Where else does it work? It works at home as well. It works through the involvement of local communities and universities that want to help. Involvement that benefits both sides through the exchange of experiences, cultures and friendships. Organizations such as the Havurah Shalom Congregation from Portland, Oregon that sent representatives down in December of 2008 and are currently raising funds for a solar water pumping project in the community of Jocote. Or the students from Northwestern University who came down during their spring break this year and kick started a large scale biogas digestor project and have been raising funds to come down in 2010 to install 3 battery-charging wind turbines in communities without electricity.
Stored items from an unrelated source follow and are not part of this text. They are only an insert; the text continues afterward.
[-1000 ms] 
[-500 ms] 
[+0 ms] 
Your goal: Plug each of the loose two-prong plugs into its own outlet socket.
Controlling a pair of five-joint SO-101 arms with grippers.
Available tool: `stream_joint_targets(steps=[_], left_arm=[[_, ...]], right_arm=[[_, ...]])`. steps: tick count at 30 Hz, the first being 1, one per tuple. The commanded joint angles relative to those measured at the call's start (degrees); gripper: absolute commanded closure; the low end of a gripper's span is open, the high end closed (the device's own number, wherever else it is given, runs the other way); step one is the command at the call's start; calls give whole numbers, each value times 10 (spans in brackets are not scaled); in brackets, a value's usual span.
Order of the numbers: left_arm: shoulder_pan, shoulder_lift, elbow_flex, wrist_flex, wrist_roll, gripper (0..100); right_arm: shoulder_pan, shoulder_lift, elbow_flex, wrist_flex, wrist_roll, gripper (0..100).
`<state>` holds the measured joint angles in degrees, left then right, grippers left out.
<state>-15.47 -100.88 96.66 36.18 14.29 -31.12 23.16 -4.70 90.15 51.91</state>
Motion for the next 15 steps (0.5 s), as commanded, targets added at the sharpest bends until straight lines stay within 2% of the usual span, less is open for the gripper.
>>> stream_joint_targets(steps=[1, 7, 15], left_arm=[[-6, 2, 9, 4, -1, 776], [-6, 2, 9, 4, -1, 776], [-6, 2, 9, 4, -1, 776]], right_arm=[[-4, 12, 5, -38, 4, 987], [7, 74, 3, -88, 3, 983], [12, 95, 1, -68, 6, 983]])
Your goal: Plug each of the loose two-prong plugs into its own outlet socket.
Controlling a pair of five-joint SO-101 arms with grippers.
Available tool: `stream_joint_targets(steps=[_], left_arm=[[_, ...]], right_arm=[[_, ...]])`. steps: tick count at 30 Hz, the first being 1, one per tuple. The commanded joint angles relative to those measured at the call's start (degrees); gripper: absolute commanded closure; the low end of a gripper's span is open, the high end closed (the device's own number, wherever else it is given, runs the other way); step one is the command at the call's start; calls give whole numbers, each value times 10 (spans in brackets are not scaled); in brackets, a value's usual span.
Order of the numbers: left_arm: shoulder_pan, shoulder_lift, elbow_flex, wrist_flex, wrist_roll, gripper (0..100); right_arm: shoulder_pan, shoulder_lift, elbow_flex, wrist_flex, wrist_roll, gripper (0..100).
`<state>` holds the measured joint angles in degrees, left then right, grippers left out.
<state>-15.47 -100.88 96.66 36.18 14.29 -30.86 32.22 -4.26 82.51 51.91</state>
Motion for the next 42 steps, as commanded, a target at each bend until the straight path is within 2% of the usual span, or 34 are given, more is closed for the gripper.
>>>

This long term commitment in funds, resources and energy provides an enormous amount of support to Green Empowerment and Asofenix and is necessary for the continued success of both.
I could go on forever about the change I’ve seen and the progress made. But the important thing is that, regardless of the obstacles and overwhelming need, progress is being made and positive change can be seen, both in Nicaragua and at home. And that is the most important thing I’ve learned, that despite the hardship, lack of resources and people progress is being made one village, community and person at a time. Progress that I’ve been lucky to be a part of.